| Work instruction |
Scan the lines below for "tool" and copy the matches.

| Information provided |
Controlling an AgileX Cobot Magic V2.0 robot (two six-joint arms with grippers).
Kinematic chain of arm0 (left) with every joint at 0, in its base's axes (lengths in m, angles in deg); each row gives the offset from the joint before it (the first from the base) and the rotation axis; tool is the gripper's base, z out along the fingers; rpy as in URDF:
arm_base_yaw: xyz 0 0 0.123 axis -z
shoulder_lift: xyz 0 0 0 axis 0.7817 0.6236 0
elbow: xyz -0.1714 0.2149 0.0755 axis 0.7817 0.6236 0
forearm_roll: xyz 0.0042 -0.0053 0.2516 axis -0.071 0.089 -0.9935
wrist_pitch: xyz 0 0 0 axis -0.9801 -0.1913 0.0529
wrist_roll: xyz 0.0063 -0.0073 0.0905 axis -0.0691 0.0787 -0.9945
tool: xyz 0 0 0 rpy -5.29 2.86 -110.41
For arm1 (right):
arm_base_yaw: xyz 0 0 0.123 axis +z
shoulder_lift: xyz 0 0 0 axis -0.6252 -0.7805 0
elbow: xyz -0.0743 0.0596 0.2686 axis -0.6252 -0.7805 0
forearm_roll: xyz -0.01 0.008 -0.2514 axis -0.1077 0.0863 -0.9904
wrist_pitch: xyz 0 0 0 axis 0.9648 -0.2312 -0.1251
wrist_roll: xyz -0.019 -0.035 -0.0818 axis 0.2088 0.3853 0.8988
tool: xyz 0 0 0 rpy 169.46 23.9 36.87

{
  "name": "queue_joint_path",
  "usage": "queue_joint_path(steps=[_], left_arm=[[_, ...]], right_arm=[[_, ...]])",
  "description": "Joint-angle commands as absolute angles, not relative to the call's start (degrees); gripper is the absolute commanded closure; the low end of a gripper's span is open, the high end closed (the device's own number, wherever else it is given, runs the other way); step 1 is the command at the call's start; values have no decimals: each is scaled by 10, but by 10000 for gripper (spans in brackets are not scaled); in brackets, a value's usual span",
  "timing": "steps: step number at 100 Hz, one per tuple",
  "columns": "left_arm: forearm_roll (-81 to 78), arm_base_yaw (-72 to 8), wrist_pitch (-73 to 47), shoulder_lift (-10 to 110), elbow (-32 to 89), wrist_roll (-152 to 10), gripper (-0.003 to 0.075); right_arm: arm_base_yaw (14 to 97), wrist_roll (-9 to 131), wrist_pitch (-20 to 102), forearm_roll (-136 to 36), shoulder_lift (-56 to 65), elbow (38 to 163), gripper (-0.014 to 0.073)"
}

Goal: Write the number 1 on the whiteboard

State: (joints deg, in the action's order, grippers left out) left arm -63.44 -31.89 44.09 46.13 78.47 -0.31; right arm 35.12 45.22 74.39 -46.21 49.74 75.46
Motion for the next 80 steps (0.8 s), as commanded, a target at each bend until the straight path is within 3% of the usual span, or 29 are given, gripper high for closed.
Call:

| Solved exercise |
Kinematic chain of arm0 (left) with every joint at 0, in its base's axes (lengths in m, angles in deg); each row gives the offset from the joint before it (the first from the base) and the rotation axis; tool is the gripper's base, z out along the fingers; rpy as in URDF:
tool: xyz 0 0 0 rpy -5.29 2.86 -110.41
tool: xyz 0 0 0 rpy 169.46 23.9 36.87

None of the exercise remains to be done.